My Sears inch-lbs (25-250) wrench goes for something like $70 or $80 - I forgot. Go online to http://www.sears.com and you'll find it (in case the price war goes too far)...

If the chain jumps a tooth dont panic. Just double check the TDC mark on the crank shaft and the punch marks on the cams ( lined up with the surface of the head) you should be good to go, Put your finger in the camchain tensioner hole to take up any slack and you will get a more accurate reading.

Good posts everyone. A few additions.

1) The Sears torque wrench is a 3/8" drive. It will work but as wrooster pointed out go slowly and be careful. With mine (I have the Sears) I usually torque to 5 ft lbs first on all then to 7.2 ft lbs.

2) It is not only important to torque properly but you must tighten the bolts in a criss-cross pattern so cam cap seats evenly across all lobes. Just like putting a tire back on a car. I usually hand tighten in a criss-cross pattern, torque to 5 in a criss-cross pattern starting on the same bolt, and then torque to 7.2 in a criss-cross pattern starting on the same bolt.

3) If you jump the timing chain go to the following link to time from scratch:


>1) The Sears torque wrench is a 3/8" drive. It will work but as wrooster pointed out go slowly and be careful.

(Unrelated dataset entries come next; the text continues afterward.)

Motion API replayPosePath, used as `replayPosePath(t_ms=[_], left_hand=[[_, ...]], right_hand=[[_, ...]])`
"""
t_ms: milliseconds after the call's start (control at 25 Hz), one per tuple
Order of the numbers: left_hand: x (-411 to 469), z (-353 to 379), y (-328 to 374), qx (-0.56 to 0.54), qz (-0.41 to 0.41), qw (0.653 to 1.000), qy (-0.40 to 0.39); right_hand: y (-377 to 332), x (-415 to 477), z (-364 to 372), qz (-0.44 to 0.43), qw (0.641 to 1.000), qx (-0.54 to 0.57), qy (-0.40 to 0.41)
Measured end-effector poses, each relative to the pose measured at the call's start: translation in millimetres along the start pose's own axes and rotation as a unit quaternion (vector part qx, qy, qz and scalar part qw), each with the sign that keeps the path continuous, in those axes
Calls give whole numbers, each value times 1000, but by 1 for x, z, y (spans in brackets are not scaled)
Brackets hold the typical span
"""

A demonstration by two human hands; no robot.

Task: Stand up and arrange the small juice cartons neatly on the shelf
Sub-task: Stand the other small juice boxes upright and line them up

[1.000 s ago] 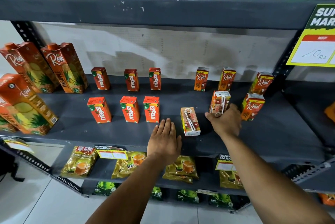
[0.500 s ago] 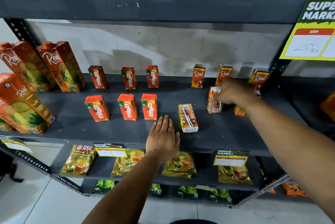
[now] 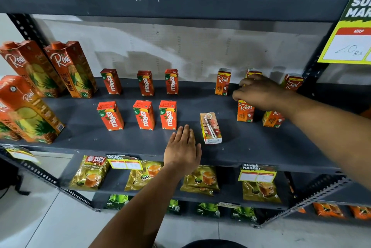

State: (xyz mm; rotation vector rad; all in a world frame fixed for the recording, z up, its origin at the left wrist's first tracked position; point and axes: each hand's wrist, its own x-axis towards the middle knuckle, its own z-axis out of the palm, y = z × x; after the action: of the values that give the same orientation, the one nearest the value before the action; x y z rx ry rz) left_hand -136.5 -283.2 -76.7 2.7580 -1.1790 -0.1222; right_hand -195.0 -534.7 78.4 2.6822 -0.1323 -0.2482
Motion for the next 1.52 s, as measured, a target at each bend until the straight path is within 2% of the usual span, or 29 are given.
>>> replayPosePath(t_ms=[160,360,440,520,560,640,720,760,840,960,1040,1120,1200,1360,1520], left_hand=[[-1,-1,0,3,1,1000,0],[-2,-2,0,-1,4,1000,4],[-2,-2,1,-1,5,1000,2],[-2,-2,0,-1,6,1000,2],[-2,-2,0,-1,6,1000,1],[-2,-2,0,0,7,1000,0],[-3,-2,0,3,7,1000,-2],[-3,-3,0,6,6,1000,-2],[-4,-4,1,8,9,1000,3],[-4,-4,1,8,15,1000,2],[-5,-4,1,11,12,1000,0],[-3,-4,0,10,9,1000,-5],[-1,-2,0,9,8,1000,-12],[-1,0,-1,1,7,1000,-8],[-1,0,-1,3,5,1000,-6]], right_hand=[[11,-5,9,-59,996,-51,40],[17,-7,13,-39,997,-32,55],[14,-10,8,-35,998,-46,27],[2,-16,-7,-9,996,56,62],[-8,-19,-16,12,984,146,100],[-40,-25,-24,70,929,339,134],[-81,-27,-12,146,881,447,51],[-100,-27,1,172,869,464,-6],[-126,-23,24,224,847,479,-55],[-139,-11,39,273,821,501,-30],[-136,-11,35,277,838,468,-38],[-125,-13,25,261,877,401,-39],[-107,-15,12,229,912,340,-2],[-68,0,-9,81,976,183,82],[-43,22,-13,-47,995,-1,92]])
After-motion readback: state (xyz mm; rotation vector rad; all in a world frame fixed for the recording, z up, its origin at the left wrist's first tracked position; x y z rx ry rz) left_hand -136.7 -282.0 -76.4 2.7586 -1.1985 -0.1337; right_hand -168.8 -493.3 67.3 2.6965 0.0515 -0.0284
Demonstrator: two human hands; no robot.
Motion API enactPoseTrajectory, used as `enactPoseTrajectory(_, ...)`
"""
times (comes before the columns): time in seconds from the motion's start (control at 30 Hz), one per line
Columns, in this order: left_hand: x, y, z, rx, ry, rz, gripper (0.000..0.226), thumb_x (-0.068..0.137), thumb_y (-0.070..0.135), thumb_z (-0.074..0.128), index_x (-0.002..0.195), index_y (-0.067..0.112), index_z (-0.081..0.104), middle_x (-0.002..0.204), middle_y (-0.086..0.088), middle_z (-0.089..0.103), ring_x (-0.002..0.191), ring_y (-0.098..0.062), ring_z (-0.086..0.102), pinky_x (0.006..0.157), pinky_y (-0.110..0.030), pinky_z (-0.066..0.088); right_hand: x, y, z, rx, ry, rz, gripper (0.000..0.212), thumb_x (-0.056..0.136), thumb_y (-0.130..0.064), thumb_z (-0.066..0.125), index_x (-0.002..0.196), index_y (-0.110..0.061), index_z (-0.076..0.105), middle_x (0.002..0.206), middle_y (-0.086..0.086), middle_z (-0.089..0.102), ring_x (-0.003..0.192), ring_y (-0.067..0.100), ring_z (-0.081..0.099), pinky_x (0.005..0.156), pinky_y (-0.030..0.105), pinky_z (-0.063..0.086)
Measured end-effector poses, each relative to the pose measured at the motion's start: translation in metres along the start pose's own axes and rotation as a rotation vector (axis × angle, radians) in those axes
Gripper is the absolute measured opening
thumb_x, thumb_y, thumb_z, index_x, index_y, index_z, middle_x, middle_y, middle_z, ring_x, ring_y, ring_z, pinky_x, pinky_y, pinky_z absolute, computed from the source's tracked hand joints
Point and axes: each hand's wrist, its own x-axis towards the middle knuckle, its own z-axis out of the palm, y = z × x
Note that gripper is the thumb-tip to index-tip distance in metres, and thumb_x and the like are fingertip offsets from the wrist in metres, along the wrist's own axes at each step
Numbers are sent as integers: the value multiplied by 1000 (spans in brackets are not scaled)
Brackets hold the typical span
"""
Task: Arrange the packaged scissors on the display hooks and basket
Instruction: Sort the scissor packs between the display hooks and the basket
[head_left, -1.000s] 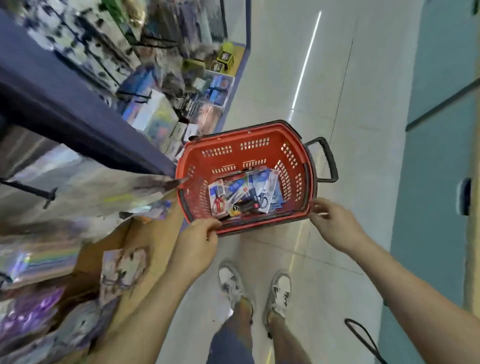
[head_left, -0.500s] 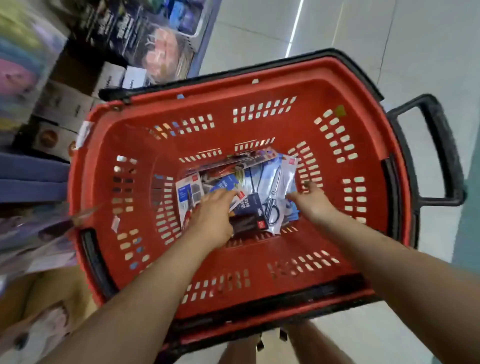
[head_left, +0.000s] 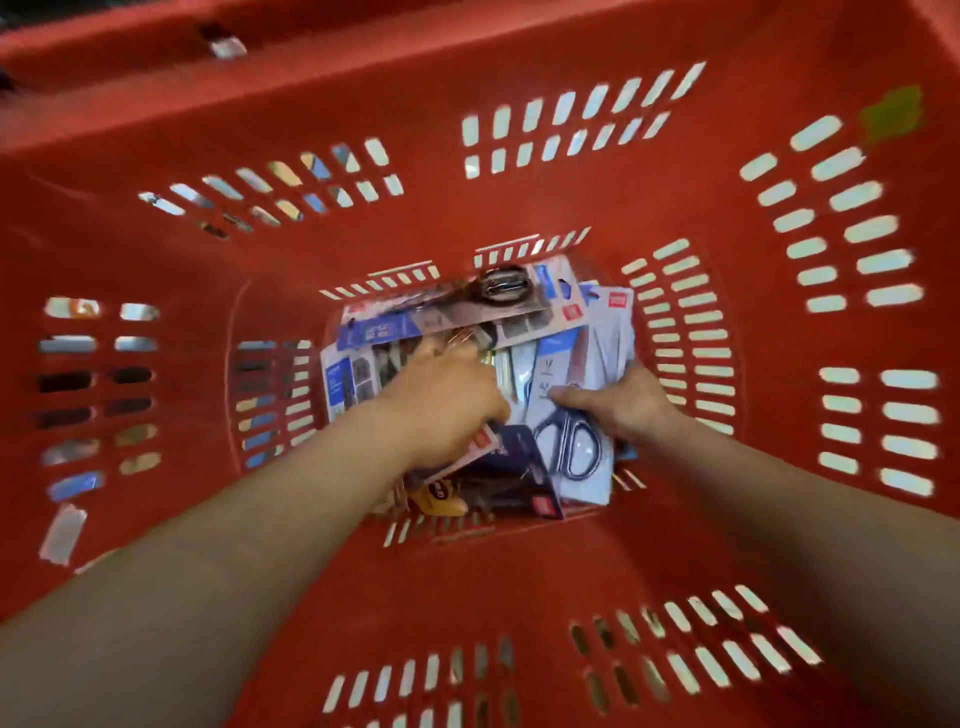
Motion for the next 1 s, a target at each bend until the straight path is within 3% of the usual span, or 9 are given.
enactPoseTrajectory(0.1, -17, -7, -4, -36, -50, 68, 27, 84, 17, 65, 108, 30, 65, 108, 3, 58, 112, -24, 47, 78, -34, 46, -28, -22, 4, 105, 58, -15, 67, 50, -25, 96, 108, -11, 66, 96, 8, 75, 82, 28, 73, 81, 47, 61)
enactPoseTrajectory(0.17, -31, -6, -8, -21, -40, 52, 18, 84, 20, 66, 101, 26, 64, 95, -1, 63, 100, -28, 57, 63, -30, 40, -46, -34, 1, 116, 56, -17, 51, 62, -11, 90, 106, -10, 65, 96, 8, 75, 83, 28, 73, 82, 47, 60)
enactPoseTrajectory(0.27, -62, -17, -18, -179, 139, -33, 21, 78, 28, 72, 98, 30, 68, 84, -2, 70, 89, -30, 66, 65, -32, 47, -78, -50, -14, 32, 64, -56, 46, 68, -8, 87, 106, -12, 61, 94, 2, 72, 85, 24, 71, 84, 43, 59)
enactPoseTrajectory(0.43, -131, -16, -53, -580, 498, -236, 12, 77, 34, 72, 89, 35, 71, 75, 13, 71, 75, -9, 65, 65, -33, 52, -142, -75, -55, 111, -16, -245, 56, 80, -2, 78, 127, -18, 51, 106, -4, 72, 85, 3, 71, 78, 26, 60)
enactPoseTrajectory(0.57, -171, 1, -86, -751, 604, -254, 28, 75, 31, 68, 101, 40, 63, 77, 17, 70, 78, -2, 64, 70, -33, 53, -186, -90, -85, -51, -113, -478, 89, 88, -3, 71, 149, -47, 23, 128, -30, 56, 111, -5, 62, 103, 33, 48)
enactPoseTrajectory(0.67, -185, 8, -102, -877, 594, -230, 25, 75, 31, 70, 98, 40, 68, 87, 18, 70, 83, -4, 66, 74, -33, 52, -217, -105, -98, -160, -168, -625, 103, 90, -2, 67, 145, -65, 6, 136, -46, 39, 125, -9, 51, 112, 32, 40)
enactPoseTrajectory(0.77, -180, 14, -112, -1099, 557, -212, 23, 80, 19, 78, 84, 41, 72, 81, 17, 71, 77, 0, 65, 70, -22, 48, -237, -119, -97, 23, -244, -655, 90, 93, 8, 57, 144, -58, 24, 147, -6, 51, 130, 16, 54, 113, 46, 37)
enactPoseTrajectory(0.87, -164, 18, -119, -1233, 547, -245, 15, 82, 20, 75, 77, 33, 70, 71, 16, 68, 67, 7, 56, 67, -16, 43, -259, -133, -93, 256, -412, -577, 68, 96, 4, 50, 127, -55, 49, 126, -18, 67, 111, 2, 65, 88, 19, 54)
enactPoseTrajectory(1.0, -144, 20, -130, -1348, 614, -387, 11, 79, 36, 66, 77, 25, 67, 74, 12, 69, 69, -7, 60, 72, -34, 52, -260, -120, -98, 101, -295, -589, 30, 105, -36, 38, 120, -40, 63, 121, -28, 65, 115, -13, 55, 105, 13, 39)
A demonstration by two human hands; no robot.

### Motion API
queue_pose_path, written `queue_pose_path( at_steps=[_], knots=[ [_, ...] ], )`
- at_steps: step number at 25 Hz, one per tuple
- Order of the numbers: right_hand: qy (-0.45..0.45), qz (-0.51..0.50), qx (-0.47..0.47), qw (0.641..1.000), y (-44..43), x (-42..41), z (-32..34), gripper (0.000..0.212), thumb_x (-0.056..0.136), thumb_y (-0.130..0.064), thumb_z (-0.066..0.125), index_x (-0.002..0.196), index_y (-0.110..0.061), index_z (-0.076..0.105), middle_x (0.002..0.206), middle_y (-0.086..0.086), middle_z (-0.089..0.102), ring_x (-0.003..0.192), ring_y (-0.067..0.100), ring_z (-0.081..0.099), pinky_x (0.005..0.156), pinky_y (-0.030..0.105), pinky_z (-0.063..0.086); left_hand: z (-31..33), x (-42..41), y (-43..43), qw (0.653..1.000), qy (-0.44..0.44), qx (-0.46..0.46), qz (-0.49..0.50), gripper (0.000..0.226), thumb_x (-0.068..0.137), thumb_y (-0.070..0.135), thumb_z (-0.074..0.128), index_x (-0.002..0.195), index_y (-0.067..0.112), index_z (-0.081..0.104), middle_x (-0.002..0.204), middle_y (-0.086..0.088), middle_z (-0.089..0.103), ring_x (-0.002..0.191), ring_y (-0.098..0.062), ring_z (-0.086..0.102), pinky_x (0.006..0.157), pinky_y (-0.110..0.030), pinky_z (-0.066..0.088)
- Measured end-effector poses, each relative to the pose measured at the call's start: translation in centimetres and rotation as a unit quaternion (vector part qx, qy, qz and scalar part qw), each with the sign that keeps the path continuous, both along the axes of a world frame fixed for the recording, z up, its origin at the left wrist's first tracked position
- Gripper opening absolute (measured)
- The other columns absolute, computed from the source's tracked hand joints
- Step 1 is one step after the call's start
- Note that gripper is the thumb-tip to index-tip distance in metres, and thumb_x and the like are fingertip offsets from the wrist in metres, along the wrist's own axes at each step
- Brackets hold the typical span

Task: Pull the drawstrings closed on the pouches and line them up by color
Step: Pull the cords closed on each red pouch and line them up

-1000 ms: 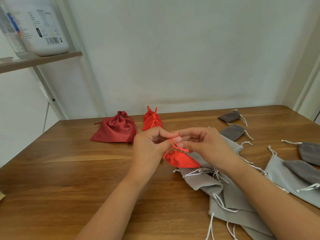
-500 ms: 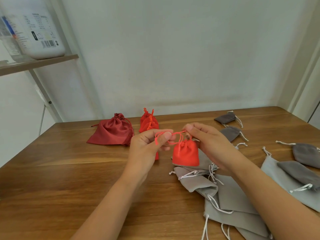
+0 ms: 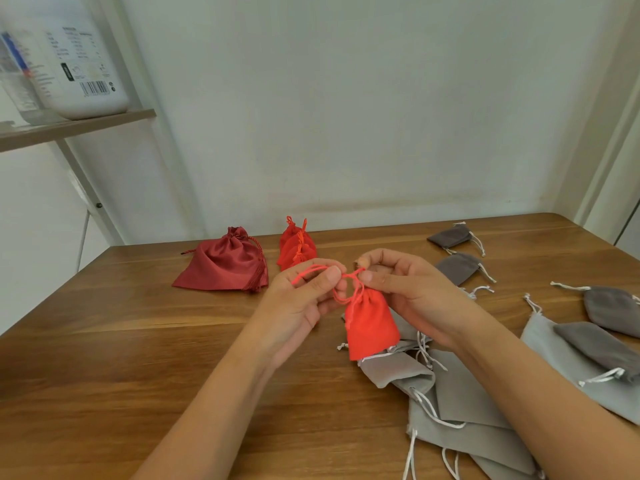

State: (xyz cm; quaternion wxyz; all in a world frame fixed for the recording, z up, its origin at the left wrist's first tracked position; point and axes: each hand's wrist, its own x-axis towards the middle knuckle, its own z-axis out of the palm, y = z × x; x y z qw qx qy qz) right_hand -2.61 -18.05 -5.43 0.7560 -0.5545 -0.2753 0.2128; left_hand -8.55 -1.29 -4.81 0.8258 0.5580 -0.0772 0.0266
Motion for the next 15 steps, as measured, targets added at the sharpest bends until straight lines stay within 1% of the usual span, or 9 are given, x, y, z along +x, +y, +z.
queue_pose_path(
  at_steps=[1,3,4,6,7,10,12,13,15],
  knots=[
    [-0.048,-0.022,-0.047,0.998,0.07,0.02,-0.11,0.014,0.084,-0.004,0.061,0.096,-0.005,0.066,0.088,0.009,0.07,0.082,0.014,0.065,0.078,0.02,0.052,-0.05,-0.06,0.08,1.0,0.0,0.017,-0.017,0.007,0.07,0.018,0.067,0.071,0.015,0.073,0.063,-0.002,0.063,0.062,-0.011,0.062,0.066,-0.023,0.054],
    [-0.148,-0.058,-0.143,0.977,0.14,-0.05,-0.07,0.014,0.088,-0.005,0.06,0.098,-0.004,0.07,0.091,0.007,0.072,0.086,0.01,0.066,0.079,0.019,0.051,-0.28,0.01,0.31,0.998,-0.007,0.063,-0.028,0.003,0.07,0.017,0.071,0.068,0.016,0.073,0.06,0.0,0.061,0.061,-0.009,0.058,0.065,-0.021,0.052],
    [-0.174,-0.065,-0.164,0.969,0.17,-0.12,0.04,0.013,0.09,-0.005,0.059,0.096,-0.003,0.07,0.088,0.005,0.072,0.084,0.007,0.065,0.078,0.017,0.05,-0.37,0.04,0.43,0.995,-0.016,0.091,-0.025,0.006,0.071,0.017,0.074,0.066,0.017,0.072,0.059,0.002,0.06,0.061,-0.009,0.056,0.066,-0.021,0.051],
    [-0.17,-0.07,-0.158,0.97,0.13,-0.25,0.29,0.013,0.092,-0.005,0.056,0.091,-0.002,0.069,0.084,0.0,0.07,0.079,0.004,0.062,0.075,0.015,0.047,-0.39,0.13,0.64,0.988,-0.021,0.154,0.009,0.01,0.07,0.02,0.08,0.064,0.019,0.071,0.059,0.006,0.061,0.064,-0.009,0.055,0.069,-0.02,0.05],
    [-0.157,-0.071,-0.149,0.974,0.13,-0.29,0.35,0.014,0.093,-0.006,0.055,0.091,-0.001,0.068,0.084,0.001,0.068,0.08,0.006,0.06,0.076,0.017,0.046,-0.36,0.19,0.65,0.981,-0.021,0.186,0.042,0.011,0.068,0.019,0.082,0.065,0.018,0.071,0.059,0.006,0.063,0.063,-0.007,0.057,0.068,-0.018,0.049],
    [-0.116,-0.065,-0.127,0.983,0.18,-0.22,0.22,0.014,0.093,-0.011,0.056,0.092,-0.002,0.066,0.088,0.007,0.064,0.085,0.018,0.054,0.082,0.033,0.041,-0.31,0.3,0.51,0.959,-0.042,0.243,0.14,0.016,0.064,0.019,0.077,0.072,0.007,0.07,0.065,0.0,0.071,0.061,-0.005,0.063,0.062,-0.015,0.049],
    [-0.092,-0.051,-0.11,0.988,0.3,-0.26,0.09,0.011,0.092,-0.014,0.059,0.09,-0.004,0.064,0.088,0.01,0.061,0.084,0.023,0.048,0.081,0.038,0.036,-0.26,0.22,0.42,0.948,-0.065,0.255,0.181,0.013,0.064,0.017,0.079,0.071,0.011,0.07,0.069,-0.002,0.073,0.063,-0.008,0.066,0.061,-0.017,0.051],
    [-0.084,-0.043,-0.1,0.99,0.36,-0.25,0.03,0.011,0.09,-0.016,0.062,0.088,-0.005,0.064,0.086,0.01,0.06,0.083,0.023,0.046,0.079,0.039,0.034,-0.33,0.14,0.42,0.938,-0.077,0.269,0.203,0.012,0.065,0.016,0.08,0.071,0.013,0.07,0.069,-0.002,0.073,0.063,-0.01,0.067,0.06,-0.019,0.052],
    [-0.073,-0.032,-0.085,0.993,0.48,-0.37,0.07,0.015,0.084,-0.021,0.063,0.085,-0.007,0.064,0.081,0.006,0.059,0.077,0.021,0.045,0.073,0.034,0.034,-0.48,-0.17,0.24,0.909,-0.096,0.318,0.251,0.011,0.07,0.015,0.081,0.073,0.016,0.07,0.067,0.001,0.072,0.061,-0.016,0.067,0.059,-0.023,0.054]
  ],
)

I'm confused here. Why does the drive size make any difference? I was thinking the only thing that matters is the torque range (i.e 25-250 in/lbs). Why would a 1/4" drive torque a bolt any more accurately than a 3/8" drive?

Reason I'm wondering is that I have that exact same Craftsman torque wrench and I'm doing my cam install this evening. I've used that wrench for everything from oil changes on the 250F to the valve cover bolts on my car. Is there really a difference in the drive size?

Generally speaking, the 1/4" click torque wrench will go to a lower range and be more accurate. The bigger wrenches have a higher torque range and the extremes of them ranges aren't where they are most accurate or easy to feel the clicks. Another thing is the size. It's much easier to get my 1/4" wrench on some of the cam tower bolt heads.

Here is an old trick I used. Wrap a zip tie around the intake cam and chain before you remove the exhaust cam. Then there is no chance of it jumping a tooth.



Wished I'd of seen that little tip before hand. I had to redo timing from scratch due to chain jumping. That's what I get for wrenching with a bad hangover. :) (damn raiders) But I must agree with everyone else, definately the best mod to date. :D

Those are good tips. Also try leaving the spark plug in this will keep the engine from turning over so easily. also put your finger in the cam chain tensioner hole to remove the slack when checking the reference marks.

If it slips a tooth or three dont worrie, the chain doesnt care where it is as long as all three reference marks line up and there is not excessive slack between the cam sprockets.